The following curl example depicts the general structure of a message:

copy
curl -X POST \
  http://xxx.com/amsin/api/v1/payments/inquiryQuotes \
  -H 'Content-Type: application/json; charset=UTF-8' \
  -H 'Client-Id: 5J5Y307NSG5GB7*****' \
  -H 'Request-Time: 2019-04-04T12:08:56+05:30' \
  -H 'Signature: algorithm=RSA256, keyVersion=2, signature=KEhXthj4bJ801Hqw8kaLvEKc0Rii8KsNUazw7kZgjxyGSPuOZ48058UVJUkkR21iD9JkHBGRrWiHPae8ZRPuBagh2H3qu7fxY5GxVDWayJUhUYkr9m%2FOW4UQVmXaQ9yn%2Fw2dCtzwAW0htPHYrKMyrTpMk%2BfDDmRflA%2FAMJhQ71yeyhufIA2PCJV8%2FCMOa46303A0WHhH0YPJ9%2FI0UeLVMWlJ1XcBo3JrbRFvcowQwt0lP1XkoPmSLGpBevDE8%2FQ9WnxjPNDfrHnKgV2fp0hpMKVXNM%2BrLHNyMv3MkHg9iTMOD%2FFYDAwSd%2B6%2FEOFo9UbdlKcmodJwjKlQoxZZIzmF8w%*****' \
  -d '{
  "quoteBizScene": "REF_QUOTES"
}'

The following figure illustrates the request structure:

Figure 1. Request structure

Response structure

An API Response is composed of the following structure:

Name	Description
Request header	Composed of : `Signature` `Content-Type` `Client-Id` `Request-Time` Refer to the table down below for more details.
Request body	In JSON format. A result parameter is included in the response body, which includes a `resultStatus`, `resultCode`, and `resultMessage`. Use these parameters for troubleshooting.
HTTP Response Status	Sample: `200 OK`

The following figures illustrate the response structure:

Figure 2. Response structure

Procedures to make an API call

The following figure illustrates the message transmission workflow from Partner to WorldFirst:

Figure 3. Message transmission workflow

Step 1. Construct a request

Properly construct a request with matching structures.
Sign the request.
Enable the Base64 encoding.

Step 2. Send a request

Assemble the request and send it to the WorldFirst server.

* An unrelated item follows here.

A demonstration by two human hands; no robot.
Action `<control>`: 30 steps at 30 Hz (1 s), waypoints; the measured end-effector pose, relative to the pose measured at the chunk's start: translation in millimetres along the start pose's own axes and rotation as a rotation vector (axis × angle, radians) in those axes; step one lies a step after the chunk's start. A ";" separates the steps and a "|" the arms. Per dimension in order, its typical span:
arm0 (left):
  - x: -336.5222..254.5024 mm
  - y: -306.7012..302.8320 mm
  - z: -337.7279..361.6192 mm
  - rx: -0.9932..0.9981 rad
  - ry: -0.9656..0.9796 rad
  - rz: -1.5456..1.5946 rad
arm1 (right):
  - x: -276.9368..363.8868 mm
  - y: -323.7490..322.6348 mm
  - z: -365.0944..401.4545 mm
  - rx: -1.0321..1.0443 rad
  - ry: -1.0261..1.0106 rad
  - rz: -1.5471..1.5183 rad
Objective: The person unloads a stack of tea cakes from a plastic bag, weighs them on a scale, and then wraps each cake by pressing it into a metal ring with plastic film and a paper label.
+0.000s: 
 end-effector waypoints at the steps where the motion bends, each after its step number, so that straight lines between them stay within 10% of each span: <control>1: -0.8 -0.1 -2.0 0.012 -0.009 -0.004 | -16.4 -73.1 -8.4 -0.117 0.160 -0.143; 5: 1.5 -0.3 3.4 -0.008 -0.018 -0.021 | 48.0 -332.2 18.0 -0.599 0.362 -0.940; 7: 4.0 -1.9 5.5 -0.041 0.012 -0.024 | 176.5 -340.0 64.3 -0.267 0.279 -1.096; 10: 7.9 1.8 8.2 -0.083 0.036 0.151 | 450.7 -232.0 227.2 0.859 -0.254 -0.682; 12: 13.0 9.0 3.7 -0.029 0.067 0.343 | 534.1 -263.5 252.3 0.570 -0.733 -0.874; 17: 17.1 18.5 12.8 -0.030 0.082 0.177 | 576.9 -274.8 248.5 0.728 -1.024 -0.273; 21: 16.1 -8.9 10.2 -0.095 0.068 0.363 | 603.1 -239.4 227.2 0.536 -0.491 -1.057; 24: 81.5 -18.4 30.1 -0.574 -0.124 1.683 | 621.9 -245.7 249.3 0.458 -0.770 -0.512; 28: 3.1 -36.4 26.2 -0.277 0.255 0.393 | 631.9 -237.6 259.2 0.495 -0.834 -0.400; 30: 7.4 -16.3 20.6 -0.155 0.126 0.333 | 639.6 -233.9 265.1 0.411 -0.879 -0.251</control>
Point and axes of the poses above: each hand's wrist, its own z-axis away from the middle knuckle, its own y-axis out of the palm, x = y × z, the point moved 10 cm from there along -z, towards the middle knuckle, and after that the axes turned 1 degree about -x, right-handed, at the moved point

Step 3. Check the response

Validate the signature of the response after receiving the response message.

Step 4. Check the status code

In the event that an error occurs, an error response is returned, in which the result object indicates the error code and error message for the purpose of troubleshooting.